The Central and Southern Florida Project (C&SF), the first drainage effort, began in 1948 and was completed by 1970. The project created 1,000 miles of canals, 720 miles of levees, and several hundred water control structures. For close to 50 years, the C&SF Project has performed its authorized functions well. However, the project has had unintended adverse effects on the unique and diverse environment that constitutes South Florida, including the Everglades and Florida Bay as it wasted clean fresh water or pumped polluted water through estuaries to the Atlantic Ocean and Gulf of Mexico.

Successful restoration of the Everglades-Florida Bay ecosystem requires balancing the needs of the natural systems, the human population, and the native birds, fish and wildlife. To achieve successful restoration, water quantity, quality, timing, and distribution of water flowing to and through the Everglades ecosystem and into the waters of Florida Bay must closely approximate the pattern of water flow and conditions that were present prior to the adulteration of the Everglades.

Restoration will lead to full or partial recovery of the 68 federally listed endangered and threatened species, and the 29 candidate species for endangered or threatened status, that exist in the Everglades. It will result in reestablishment of secure populations of wading birds, whose numbers have declined by an estimated 90 percent due to agricultural and development activities in the Everglades.
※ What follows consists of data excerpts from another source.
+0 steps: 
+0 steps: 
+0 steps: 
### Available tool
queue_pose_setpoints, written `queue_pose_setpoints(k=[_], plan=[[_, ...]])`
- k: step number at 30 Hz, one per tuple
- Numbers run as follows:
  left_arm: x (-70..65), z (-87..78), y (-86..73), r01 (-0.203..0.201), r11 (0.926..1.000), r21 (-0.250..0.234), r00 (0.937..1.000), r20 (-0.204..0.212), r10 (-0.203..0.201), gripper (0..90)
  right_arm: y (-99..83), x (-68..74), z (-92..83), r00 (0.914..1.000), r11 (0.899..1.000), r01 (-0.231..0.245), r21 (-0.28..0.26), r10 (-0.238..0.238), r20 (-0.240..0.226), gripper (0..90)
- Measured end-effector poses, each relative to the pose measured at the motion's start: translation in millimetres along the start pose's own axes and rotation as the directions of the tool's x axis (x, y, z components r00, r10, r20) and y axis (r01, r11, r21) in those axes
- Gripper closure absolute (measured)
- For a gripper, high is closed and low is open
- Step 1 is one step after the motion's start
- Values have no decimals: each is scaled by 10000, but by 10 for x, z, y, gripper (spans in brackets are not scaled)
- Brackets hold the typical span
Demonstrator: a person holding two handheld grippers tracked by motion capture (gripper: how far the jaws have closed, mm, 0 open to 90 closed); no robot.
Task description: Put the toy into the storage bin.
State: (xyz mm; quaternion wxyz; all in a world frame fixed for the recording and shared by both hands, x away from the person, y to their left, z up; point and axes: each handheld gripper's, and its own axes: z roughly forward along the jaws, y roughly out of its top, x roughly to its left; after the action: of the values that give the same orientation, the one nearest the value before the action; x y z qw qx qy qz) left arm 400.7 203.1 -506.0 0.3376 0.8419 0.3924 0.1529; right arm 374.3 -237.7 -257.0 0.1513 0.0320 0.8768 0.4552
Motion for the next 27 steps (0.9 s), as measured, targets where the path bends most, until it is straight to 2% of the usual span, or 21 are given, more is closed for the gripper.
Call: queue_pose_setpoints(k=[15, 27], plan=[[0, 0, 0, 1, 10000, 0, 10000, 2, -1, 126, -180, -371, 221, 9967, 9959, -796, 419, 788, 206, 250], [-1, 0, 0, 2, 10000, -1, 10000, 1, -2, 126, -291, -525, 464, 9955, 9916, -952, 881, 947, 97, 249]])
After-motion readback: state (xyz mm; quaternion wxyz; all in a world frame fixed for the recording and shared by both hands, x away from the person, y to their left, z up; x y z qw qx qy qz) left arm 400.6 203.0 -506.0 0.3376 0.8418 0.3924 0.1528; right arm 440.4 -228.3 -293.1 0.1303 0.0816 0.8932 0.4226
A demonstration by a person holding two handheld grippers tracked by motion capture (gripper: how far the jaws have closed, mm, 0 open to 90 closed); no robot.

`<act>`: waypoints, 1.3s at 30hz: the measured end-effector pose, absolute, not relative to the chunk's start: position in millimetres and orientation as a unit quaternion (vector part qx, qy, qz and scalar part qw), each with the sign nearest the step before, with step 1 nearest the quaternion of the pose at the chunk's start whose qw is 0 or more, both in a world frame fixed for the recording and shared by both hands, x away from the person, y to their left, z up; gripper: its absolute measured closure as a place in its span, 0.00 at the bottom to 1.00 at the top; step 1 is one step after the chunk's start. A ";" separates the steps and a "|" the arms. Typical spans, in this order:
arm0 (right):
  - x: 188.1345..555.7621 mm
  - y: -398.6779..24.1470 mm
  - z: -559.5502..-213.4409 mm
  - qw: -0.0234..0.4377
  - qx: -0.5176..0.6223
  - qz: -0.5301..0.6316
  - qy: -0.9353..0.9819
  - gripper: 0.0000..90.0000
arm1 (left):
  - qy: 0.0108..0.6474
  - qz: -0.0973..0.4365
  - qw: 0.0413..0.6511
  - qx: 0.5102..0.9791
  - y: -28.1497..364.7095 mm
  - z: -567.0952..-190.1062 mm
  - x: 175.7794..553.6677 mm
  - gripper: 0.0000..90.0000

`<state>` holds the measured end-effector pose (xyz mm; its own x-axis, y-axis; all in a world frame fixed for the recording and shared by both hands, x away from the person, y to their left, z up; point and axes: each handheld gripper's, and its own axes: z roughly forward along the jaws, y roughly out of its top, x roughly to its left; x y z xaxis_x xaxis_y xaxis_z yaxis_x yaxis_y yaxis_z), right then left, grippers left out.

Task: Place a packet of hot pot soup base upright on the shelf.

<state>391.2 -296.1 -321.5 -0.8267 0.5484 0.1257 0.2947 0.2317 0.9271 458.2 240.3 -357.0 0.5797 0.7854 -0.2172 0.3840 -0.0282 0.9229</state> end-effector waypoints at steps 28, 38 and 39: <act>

Restoration of the Everglades-Florida Bay ecosystem will protect and render sustainable a natural resource- based economy in South Florida and the Florida Keys, supporting more than $20 billion in annual economic activity and creating more than 365,000 jobs in Monroe, Broward and Miami-Dade Counties jobs. It also will provide clean, safe drinking water for more than six million citizens.

 

Comprehensive Everglades Restoration Plan

The solution is the $8.4 billion-plus Comprehensive Everglades Restoration Plan (CERP). CERP provides a framework and guide to restore, protect, and preserve the water resources of central and southern Florida, including the Everglades. It covers 16 counties over an 18,000-square-mile area and centers on an update of the C&SF Project. Unfortunately, as of 2004, none of the components have been completed as a result of legislative delays directed by the sugar industry.

Outcomes of the plan include:

  • Water Flow and Quality throughout the system
  • EAA Reservoir – removal of the public owned 50,000 acre property from sugar production and the engineering of the land for its purchase (more than $130 Million) purpose: water storage.
  • Indian River Lagoon – Get Congressional authorization of the Indian River Lagoon and Southern Golden Gates Estates projects in 2005.
  • Caloosahatchee – Obtain expeditious construction of 9,000-acres reservoir purchased for $63 Million.
  • Lake Okeechobee – A safe level plan for the Lake Okeechobee watershed to substantially lessen the immense damages sustained by the Everglades, the lake’s ecosystem, the estuaries, wildlife and our communities' socioeconomic bases due to excessive water heights and the influx of excessive polluted water.
  • ModWaters/8.5 SMA – Conclude the acquisition of 8.5 SMA and rapidly initiate construction of the Everglades National Park Modified Water Deliveries Project (Mod Waters). Mod Waters must be timed and designed to facilitate bridging of the 11-mile stretch of Tamiami Trial to ensure sheet flow of clean water to Florida Bay.
  • Combined Structural and Operational Plan (CSOP) Ensuring the combined structural and operational plan to improve water deliveries to Everglades National Park and restore natural hydrologic conditions to Northeast Shark River Slough are implemented with sound science and engineering.
  • The Florida Keys – Monitor the status of the quality of Bay waters to ensure restoration targets are achieved. The goal is to get authorization of recommended projects in the Water Resources Development Act of 2006.

 

AQUIFER STORAGE AND RECOVERY PROJECTS

Continue demand for inclusion of contingency surface water storage plan rather than underground storage where no animal and bird habitat and recreation are available.